PROBLEM REQUIREMENTS ::
Across the material below, count the lines that include the word "mark" and give only that count.
====
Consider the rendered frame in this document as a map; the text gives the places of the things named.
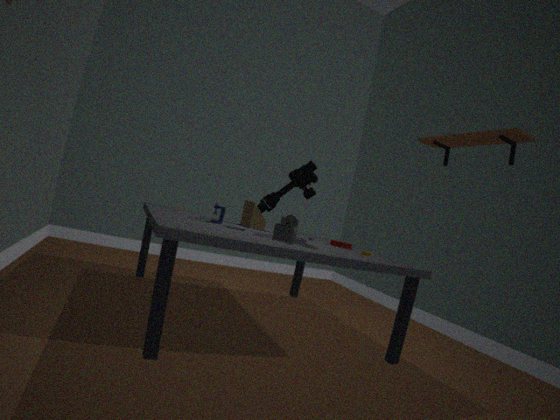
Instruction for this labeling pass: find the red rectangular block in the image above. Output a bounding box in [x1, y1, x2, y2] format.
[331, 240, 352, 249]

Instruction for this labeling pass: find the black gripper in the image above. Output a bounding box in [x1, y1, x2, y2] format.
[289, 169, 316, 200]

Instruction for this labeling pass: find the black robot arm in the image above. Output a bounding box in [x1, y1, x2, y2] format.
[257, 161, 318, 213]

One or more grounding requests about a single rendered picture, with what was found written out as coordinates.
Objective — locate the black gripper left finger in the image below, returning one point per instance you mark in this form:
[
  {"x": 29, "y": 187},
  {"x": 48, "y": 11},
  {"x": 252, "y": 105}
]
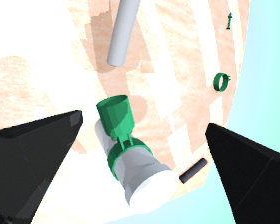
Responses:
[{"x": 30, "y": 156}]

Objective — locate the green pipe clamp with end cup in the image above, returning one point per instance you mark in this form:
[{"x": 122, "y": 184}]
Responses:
====
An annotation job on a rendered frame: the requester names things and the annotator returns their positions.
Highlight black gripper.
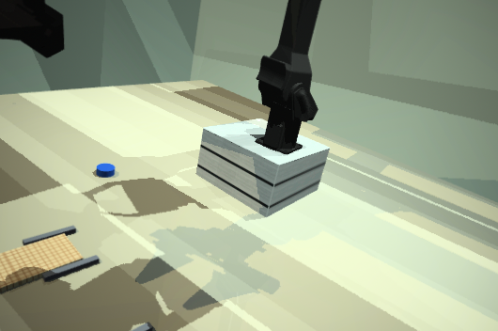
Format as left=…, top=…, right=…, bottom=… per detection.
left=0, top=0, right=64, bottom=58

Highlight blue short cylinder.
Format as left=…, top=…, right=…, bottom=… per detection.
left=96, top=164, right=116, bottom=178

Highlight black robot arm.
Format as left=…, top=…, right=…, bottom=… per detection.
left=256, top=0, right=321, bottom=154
====
RESPONSE BELOW ::
2